▶ [Task instructions]: Which lines below contain the word "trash"? Copy each one.

▶ [Dataset excerpt]:
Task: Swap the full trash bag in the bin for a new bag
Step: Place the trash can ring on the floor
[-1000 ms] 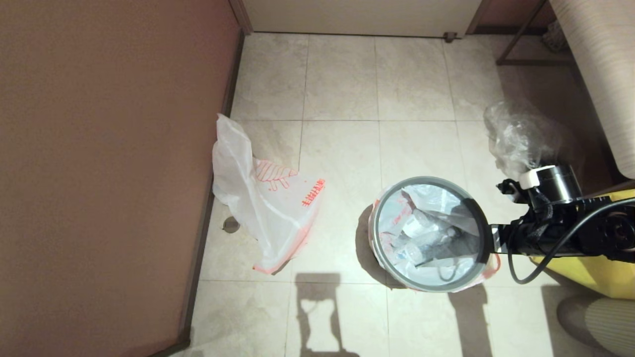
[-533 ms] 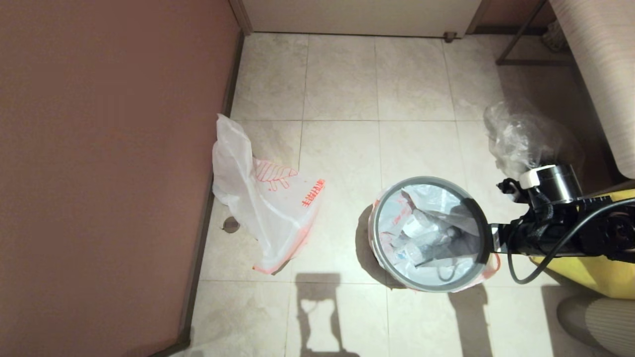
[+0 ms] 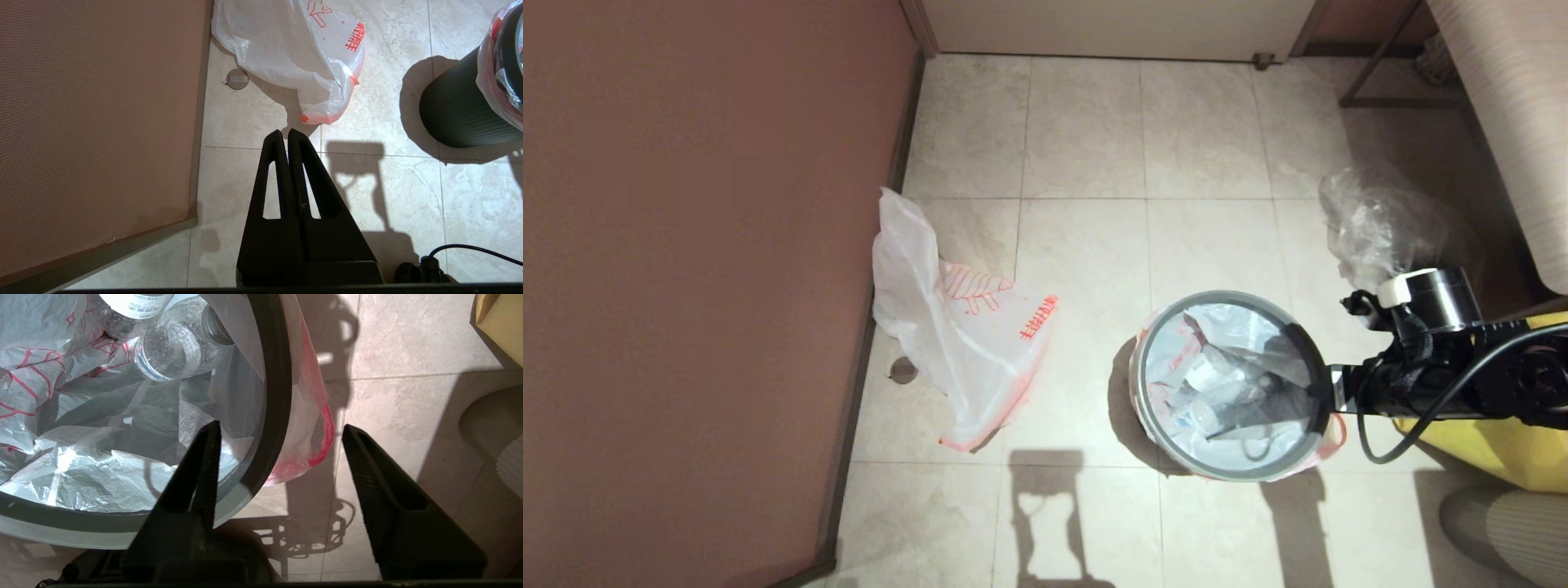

▶ [Written answer]:
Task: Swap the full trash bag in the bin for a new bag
Step: Place the trash can ring on the floor

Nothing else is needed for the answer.